[Opening Records to use section]

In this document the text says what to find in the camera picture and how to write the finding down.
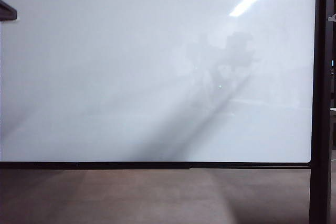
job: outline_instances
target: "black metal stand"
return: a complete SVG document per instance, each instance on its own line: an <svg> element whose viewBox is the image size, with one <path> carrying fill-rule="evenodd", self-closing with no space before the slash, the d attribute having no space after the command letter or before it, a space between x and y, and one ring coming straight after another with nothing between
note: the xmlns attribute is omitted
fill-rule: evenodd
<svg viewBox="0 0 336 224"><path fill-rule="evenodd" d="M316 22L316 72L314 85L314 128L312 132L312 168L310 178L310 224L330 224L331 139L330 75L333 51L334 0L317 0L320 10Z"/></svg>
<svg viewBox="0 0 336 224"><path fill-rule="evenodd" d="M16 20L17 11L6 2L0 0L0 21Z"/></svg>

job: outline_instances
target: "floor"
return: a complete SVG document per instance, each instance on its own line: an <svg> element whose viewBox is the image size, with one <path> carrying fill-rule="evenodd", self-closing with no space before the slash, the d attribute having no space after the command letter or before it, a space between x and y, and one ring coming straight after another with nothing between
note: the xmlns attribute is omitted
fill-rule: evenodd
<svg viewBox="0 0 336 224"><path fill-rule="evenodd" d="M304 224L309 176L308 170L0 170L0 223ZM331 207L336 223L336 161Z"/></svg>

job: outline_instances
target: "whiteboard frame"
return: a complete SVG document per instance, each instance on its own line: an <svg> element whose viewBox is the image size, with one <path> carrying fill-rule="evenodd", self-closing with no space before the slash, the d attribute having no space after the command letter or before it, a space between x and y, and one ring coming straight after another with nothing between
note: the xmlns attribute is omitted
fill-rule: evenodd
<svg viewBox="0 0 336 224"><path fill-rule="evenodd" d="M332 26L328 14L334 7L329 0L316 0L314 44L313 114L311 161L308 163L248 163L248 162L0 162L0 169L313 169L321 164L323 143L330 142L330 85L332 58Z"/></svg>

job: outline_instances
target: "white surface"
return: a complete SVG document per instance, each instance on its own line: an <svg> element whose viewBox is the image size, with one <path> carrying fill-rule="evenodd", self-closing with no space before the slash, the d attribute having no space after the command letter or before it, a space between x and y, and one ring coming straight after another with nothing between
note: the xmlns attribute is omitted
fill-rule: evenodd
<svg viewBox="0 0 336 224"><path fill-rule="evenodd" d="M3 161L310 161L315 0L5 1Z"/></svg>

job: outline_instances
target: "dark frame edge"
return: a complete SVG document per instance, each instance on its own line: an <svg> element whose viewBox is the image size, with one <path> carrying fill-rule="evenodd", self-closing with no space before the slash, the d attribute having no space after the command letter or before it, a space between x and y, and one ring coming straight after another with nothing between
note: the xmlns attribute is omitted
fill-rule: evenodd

[Closing Records to use section]

→ Task to carry out
The complete material, set down exactly and stripped of pictures, is the expected response.

→ Finished task
In this document the text says what to find in the camera picture and how to write the finding down.
job: outline_instances
target: "black metal stand"
return: a complete SVG document per instance, each instance on its own line: an <svg> element whose viewBox is the image size, with one <path> carrying fill-rule="evenodd", self-closing with no space before the slash, the d attribute having no space after the command letter or before it, a space between x and y, and one ring coming straight after another with nothing between
note: the xmlns attribute is omitted
fill-rule: evenodd
<svg viewBox="0 0 336 224"><path fill-rule="evenodd" d="M316 22L316 72L314 85L314 128L312 132L312 168L310 178L310 224L330 224L331 139L330 75L333 51L334 0L317 0L320 10Z"/></svg>
<svg viewBox="0 0 336 224"><path fill-rule="evenodd" d="M16 20L17 11L6 2L0 0L0 21Z"/></svg>

job: outline_instances
target: "floor"
return: a complete SVG document per instance, each instance on its own line: an <svg> element whose viewBox is the image size, with one <path> carrying fill-rule="evenodd", self-closing with no space before the slash, the d attribute having no space after the command letter or before it, a space between x and y, and one ring coming straight after another with nothing between
note: the xmlns attribute is omitted
fill-rule: evenodd
<svg viewBox="0 0 336 224"><path fill-rule="evenodd" d="M304 224L309 176L308 170L0 170L0 223ZM331 207L336 223L336 161Z"/></svg>

job: outline_instances
target: "whiteboard frame"
return: a complete SVG document per instance, each instance on its own line: an <svg> element whose viewBox is the image size, with one <path> carrying fill-rule="evenodd", self-closing with no space before the slash, the d attribute having no space after the command letter or before it, a space between x and y, and one ring coming straight after another with nothing between
note: the xmlns attribute is omitted
fill-rule: evenodd
<svg viewBox="0 0 336 224"><path fill-rule="evenodd" d="M332 26L328 14L334 7L329 0L316 0L314 44L313 114L311 161L308 163L248 163L248 162L0 162L0 169L313 169L321 164L323 143L330 142L330 85L332 58Z"/></svg>

job: outline_instances
target: "white surface"
return: a complete SVG document per instance, each instance on its own line: an <svg> element whose viewBox is the image size, with one <path> carrying fill-rule="evenodd", self-closing with no space before the slash, the d attribute having no space after the command letter or before it, a space between x and y, and one ring coming straight after another with nothing between
note: the xmlns attribute is omitted
fill-rule: evenodd
<svg viewBox="0 0 336 224"><path fill-rule="evenodd" d="M3 161L310 161L315 0L5 1Z"/></svg>

job: outline_instances
target: "dark frame edge"
return: a complete SVG document per instance, each instance on its own line: an <svg> element whose viewBox is the image size, with one <path> carrying fill-rule="evenodd", self-closing with no space before the slash, the d attribute having no space after the command letter or before it, a space between x and y, and one ring coming straight after another with nothing between
note: the xmlns attribute is omitted
fill-rule: evenodd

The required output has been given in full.